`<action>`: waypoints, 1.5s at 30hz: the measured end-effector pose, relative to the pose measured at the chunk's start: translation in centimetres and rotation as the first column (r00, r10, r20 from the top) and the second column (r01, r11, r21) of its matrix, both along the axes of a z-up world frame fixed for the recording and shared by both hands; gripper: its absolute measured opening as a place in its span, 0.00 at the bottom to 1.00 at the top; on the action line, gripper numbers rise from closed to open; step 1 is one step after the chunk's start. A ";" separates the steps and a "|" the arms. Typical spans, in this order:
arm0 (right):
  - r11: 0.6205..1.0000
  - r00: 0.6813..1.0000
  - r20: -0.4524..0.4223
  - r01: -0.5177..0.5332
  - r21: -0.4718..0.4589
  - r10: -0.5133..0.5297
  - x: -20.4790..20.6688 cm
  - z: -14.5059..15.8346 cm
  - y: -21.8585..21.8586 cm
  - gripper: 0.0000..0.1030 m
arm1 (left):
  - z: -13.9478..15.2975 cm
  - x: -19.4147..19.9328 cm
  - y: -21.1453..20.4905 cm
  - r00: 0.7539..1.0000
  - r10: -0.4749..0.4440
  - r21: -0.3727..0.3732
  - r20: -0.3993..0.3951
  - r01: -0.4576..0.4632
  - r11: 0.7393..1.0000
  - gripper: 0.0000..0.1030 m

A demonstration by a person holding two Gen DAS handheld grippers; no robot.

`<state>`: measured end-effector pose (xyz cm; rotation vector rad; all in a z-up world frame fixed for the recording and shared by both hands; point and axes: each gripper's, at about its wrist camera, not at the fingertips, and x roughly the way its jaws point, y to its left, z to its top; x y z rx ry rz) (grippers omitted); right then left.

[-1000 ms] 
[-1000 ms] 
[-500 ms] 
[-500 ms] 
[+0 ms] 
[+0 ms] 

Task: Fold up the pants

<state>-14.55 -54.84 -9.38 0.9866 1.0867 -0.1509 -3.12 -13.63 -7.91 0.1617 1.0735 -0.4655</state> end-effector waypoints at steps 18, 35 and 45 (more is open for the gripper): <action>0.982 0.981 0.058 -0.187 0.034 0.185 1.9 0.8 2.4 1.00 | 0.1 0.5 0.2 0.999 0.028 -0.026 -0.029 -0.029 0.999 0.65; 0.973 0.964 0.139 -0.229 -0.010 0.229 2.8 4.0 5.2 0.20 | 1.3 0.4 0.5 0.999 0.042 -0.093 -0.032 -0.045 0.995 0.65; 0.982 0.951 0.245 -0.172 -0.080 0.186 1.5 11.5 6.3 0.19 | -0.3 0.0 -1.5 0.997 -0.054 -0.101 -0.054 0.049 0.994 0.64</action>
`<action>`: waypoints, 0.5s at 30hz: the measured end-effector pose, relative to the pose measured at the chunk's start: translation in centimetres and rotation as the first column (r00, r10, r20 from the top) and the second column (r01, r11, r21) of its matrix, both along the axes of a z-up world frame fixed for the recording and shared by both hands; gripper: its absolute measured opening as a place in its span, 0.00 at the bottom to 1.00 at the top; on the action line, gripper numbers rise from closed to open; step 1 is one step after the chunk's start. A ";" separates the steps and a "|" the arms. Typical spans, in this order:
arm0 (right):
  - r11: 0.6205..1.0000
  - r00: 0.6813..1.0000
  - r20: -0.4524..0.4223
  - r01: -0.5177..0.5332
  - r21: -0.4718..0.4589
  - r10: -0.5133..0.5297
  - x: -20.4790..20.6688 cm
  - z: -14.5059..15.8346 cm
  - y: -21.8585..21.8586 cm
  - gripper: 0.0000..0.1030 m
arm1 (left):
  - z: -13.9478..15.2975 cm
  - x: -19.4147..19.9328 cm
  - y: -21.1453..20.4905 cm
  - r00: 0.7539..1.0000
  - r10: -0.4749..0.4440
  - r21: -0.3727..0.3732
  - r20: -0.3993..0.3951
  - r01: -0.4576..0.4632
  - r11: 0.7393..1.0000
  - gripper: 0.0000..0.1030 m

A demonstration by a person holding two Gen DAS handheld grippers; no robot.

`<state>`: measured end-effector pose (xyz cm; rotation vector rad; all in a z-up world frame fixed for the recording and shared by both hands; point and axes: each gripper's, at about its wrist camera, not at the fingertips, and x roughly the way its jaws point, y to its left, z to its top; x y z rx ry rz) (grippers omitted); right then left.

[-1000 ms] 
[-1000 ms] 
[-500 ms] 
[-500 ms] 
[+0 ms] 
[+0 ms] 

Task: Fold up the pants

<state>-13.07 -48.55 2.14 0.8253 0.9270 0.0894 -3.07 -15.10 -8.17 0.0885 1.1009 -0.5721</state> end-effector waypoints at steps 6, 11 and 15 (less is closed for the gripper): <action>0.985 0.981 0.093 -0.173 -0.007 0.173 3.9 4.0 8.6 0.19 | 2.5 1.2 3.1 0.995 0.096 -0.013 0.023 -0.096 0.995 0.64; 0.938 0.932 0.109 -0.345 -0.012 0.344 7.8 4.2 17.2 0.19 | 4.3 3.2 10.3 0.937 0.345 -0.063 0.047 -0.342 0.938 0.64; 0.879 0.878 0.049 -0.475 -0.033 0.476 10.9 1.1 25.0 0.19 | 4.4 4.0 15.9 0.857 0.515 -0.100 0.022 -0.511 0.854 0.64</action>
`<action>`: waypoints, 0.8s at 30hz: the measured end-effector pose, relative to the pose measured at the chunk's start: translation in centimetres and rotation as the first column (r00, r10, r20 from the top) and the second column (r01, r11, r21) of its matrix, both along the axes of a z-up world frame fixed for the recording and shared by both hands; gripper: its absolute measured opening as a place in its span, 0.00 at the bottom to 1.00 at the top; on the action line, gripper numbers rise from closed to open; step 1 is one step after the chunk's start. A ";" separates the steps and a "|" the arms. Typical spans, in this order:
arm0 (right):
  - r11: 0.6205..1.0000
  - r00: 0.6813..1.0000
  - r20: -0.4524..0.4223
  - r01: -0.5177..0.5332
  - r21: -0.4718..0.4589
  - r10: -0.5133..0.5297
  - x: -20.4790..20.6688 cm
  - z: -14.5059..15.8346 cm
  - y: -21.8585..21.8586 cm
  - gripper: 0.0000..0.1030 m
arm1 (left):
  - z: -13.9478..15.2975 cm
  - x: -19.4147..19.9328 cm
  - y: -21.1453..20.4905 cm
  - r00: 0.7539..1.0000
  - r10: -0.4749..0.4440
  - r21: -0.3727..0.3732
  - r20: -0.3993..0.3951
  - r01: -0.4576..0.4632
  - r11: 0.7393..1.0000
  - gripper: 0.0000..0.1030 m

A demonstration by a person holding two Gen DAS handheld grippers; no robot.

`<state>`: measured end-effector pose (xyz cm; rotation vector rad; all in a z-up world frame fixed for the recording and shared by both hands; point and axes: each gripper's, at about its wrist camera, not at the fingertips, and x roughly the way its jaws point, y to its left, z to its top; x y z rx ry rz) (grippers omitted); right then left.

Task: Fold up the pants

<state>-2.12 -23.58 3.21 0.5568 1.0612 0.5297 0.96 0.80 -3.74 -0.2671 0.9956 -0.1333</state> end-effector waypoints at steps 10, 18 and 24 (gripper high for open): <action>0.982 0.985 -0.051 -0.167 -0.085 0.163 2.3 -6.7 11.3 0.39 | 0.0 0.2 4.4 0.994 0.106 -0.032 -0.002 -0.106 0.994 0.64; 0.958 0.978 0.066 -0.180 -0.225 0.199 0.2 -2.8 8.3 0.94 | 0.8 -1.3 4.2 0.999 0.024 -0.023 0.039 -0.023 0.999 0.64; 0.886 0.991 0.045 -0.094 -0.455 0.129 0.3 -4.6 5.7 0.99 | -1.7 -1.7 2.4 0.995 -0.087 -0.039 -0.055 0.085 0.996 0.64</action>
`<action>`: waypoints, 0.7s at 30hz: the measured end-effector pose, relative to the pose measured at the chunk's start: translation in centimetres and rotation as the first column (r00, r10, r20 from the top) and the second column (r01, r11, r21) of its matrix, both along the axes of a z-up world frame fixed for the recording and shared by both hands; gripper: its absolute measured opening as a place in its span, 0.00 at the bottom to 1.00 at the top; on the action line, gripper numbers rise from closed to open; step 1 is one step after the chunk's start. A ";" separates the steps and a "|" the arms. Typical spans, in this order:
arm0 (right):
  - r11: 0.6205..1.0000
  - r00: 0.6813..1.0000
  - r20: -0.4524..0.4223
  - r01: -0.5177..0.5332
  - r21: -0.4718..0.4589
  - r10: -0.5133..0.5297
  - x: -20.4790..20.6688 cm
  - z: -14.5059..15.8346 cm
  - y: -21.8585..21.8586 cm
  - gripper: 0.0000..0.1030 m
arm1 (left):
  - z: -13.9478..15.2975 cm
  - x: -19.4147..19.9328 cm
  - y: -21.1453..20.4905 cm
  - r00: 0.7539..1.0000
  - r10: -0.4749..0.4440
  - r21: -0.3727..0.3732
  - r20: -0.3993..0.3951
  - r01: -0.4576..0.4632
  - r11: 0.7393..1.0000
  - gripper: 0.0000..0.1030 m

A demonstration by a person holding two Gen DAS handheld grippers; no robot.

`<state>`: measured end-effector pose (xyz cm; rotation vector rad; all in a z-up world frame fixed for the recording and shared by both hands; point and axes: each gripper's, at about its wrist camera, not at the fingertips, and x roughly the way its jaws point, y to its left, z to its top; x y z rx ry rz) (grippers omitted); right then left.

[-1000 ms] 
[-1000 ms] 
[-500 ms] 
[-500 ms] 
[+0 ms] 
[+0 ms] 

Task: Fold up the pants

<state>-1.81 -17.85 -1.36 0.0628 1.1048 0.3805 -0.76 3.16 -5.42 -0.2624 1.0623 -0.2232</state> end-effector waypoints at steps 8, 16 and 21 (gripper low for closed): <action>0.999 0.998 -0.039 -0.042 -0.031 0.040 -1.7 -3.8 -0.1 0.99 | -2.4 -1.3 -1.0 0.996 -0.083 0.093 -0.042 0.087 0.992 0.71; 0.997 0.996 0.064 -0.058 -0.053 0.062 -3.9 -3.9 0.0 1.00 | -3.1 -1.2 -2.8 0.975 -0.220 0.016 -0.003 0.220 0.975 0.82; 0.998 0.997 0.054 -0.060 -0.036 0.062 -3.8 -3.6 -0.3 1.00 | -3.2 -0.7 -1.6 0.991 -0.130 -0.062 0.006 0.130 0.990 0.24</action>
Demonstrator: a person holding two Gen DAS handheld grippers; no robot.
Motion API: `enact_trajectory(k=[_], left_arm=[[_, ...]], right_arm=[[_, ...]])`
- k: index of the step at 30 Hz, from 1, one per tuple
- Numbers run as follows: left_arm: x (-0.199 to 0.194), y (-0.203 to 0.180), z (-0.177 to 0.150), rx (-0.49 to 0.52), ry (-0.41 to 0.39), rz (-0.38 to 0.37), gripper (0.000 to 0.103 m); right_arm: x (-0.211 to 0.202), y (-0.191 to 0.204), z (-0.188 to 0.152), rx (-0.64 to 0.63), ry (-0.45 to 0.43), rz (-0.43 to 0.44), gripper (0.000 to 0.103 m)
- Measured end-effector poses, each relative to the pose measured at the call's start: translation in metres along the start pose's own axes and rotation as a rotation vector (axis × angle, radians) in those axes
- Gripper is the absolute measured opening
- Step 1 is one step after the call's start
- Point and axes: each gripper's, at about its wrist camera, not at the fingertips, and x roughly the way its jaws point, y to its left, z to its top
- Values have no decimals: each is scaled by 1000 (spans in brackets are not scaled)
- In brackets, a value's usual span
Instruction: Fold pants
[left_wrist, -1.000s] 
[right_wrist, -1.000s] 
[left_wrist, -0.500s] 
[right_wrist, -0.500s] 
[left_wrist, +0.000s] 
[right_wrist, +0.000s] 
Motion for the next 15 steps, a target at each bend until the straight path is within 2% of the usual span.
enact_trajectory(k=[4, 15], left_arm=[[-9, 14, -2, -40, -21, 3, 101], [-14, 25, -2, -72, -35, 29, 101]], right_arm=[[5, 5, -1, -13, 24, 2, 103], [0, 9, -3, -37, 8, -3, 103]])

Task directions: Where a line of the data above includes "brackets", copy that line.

Task solution:
- Values have no decimals: each is scaled by 1000 (spans in brackets are not scaled)
- In brackets, a value's usual span

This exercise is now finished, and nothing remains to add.